Era como si pudiera escuchar repetidamente a la mujer susurrando su nombre, tal y como lo había hecho más temprano.
Siquiera tuvo la valentía de contestarle aquel correo, pero, ahora que había pasado un par de horas y, tenía el presupuesto armado, se preguntaba qué debía redactar como saludo y despedida. Se sentía como un completo idiota, pero, no podía evitarlo, de alguna forma sentía que debía ser perfecto.
Había escrito ya tres correos distintos, claro que todos pasaron a borradores o directamente a la papelera. Le frustraba no conseguir las palabras correctas, pero, también le desesperaba que las horas estuvieran transcurriendo rápidamente.
—Muy bien, Seungmin. Debes dejar de ser un idiota ahora mismo —se dijo a sí mismo en voz alta, sacándose las llaves del abrigo.
Entró a su pequeño y acogedor hogar, las luces estaban apagadas, así que, con el teléfono en la mano y, su propia mente exigiéndole actuar, ya enviar de una buena vez el presupuesto, encendió las luces y se dirigió a su laptop sobre el escritorio en la sala.
Su departamento era bastante reducido, se trataba de un estudio sin habitaciones, sólo un baño y, la mesada de la cocina estaba a la mitad de la sala. Su cama estaba en una esquina y, siendo sincero, el lugar era un desastre. Pero, cualquiera que entrase, lo comprendería hablábamos de un estudiante de arte, había libros, pinturas, lienzos y figuras de cerámica por los alrededores.
Se sentó en el banquillo tapizado verde y, encendió la computadora luego de abrirla, dejando su teléfono sobre el escritorio con una taza de café vacía, papeles regados y, varios libros de filosofía.
—Muy bien, si no envío ésto en media hora, soy un completo imbécil. Nadie quiere ser un imbécil, ¿No es así? —continuó hablando para sí mismo, ahora deslizando su dedo hasta abrir su bandeja de correos.
El correo de ______ se hallaba de tercero ahora, puesto que había recibido algunos más de la universidad, seguramente. Así que, lo abrió y, por milésima vez lo leyó, escuchándose en su cabeza la voz aterciopelada y suave de la mujer diciendo cada una de las palabras escritas ahí.
Tragó grueso, de sólo recordarla, su piel se erizaba y, experimentaba un corrientazo por la columna.
—Ella es tan atractiva...—murmuró, alejando las manos del teclado, mordiéndose el labio inferior al agachar la cabeza.
Su altura, su cabello, su mirada, su acento, todo en esa mujer parecía ser perfecto, tan encantadora y sensual.

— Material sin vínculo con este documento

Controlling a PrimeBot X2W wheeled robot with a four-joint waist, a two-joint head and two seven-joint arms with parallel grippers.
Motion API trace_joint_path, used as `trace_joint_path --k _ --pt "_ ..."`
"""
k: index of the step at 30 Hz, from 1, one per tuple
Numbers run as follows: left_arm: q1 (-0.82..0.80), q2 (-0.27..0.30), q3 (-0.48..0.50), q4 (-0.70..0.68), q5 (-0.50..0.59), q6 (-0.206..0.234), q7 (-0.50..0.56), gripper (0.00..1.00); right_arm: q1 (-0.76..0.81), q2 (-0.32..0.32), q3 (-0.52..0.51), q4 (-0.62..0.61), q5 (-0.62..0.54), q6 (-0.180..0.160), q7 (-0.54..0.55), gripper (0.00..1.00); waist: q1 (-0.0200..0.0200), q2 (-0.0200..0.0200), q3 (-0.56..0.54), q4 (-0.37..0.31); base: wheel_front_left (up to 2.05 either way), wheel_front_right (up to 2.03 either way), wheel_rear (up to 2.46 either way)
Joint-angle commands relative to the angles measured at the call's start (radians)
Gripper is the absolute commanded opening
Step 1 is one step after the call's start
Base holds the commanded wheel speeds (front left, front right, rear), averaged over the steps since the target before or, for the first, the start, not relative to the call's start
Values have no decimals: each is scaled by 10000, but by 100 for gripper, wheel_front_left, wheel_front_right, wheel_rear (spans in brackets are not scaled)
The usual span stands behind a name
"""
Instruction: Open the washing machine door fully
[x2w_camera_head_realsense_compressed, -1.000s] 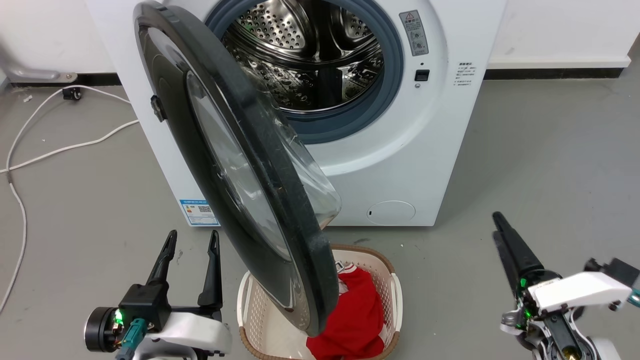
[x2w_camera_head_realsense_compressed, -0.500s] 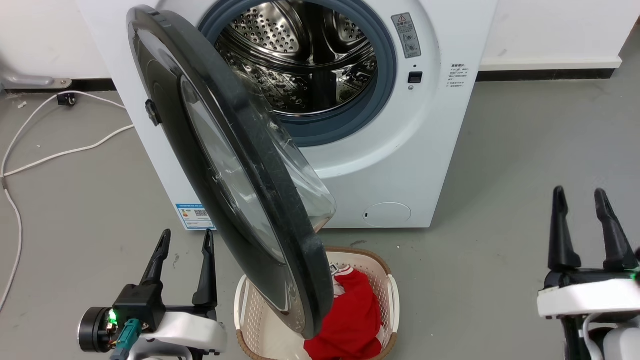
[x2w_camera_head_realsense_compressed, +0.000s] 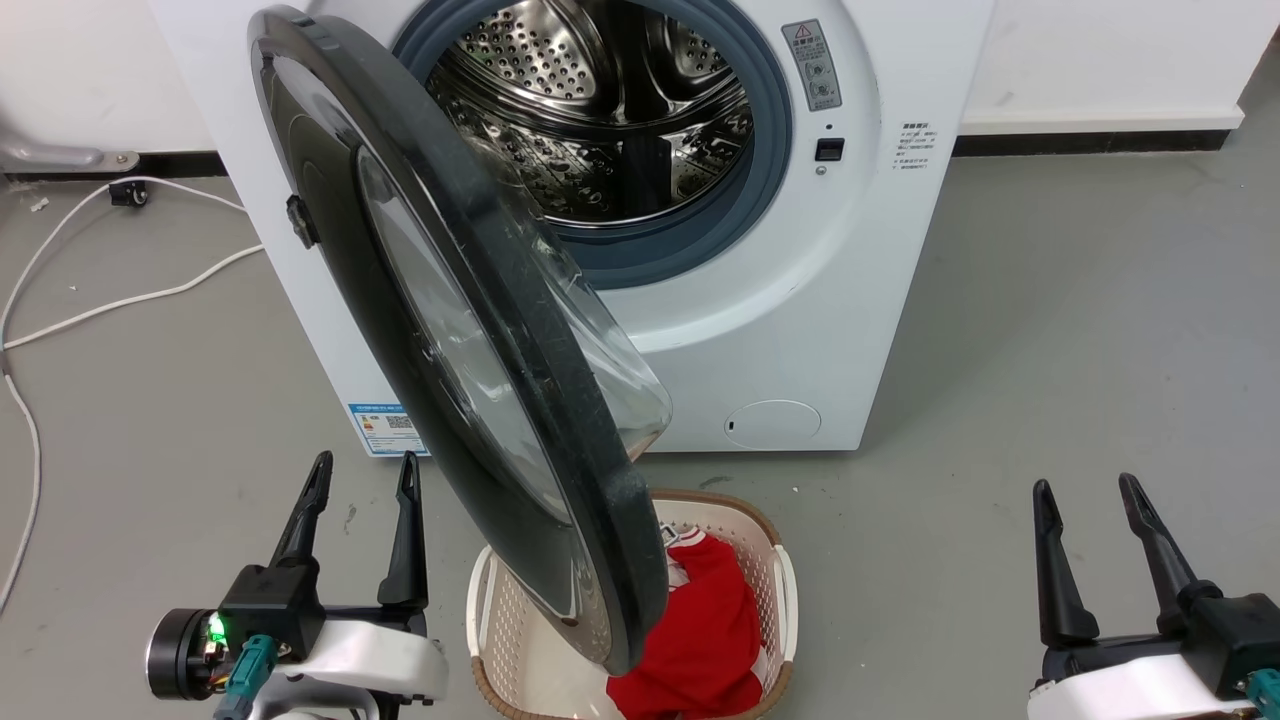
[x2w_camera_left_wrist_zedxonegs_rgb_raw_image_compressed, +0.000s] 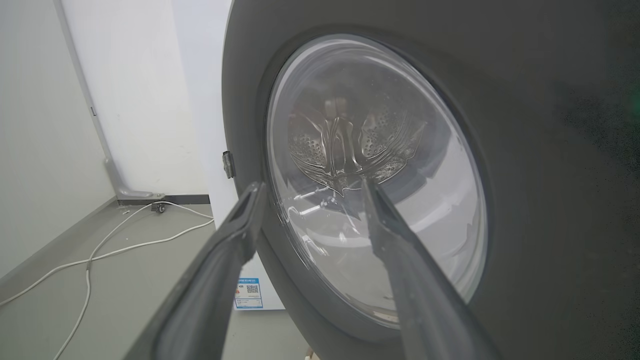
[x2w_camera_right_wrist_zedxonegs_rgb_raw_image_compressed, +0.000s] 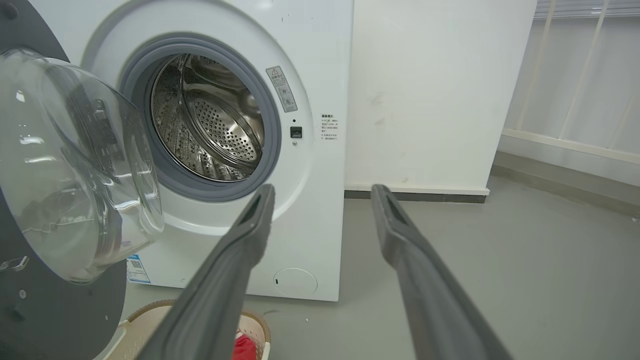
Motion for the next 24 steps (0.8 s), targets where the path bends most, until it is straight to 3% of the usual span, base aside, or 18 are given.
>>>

Siendo sincero, siempre le gustaron las mujeres calladas, todas las chicas de las que se llegó a enamorar o, al menos, recordaba que sintió atracción, eran personas tan introvertidas como él, femeninas y por así decirlo, chicas normales. Nunca tuvo un gusto específico, aunque, ahora que se detenía a pensarlo, la única mujer de la que se enamoró, aunque no era como ______ Ivanov, tenía la misma confianza y seguridad que ella.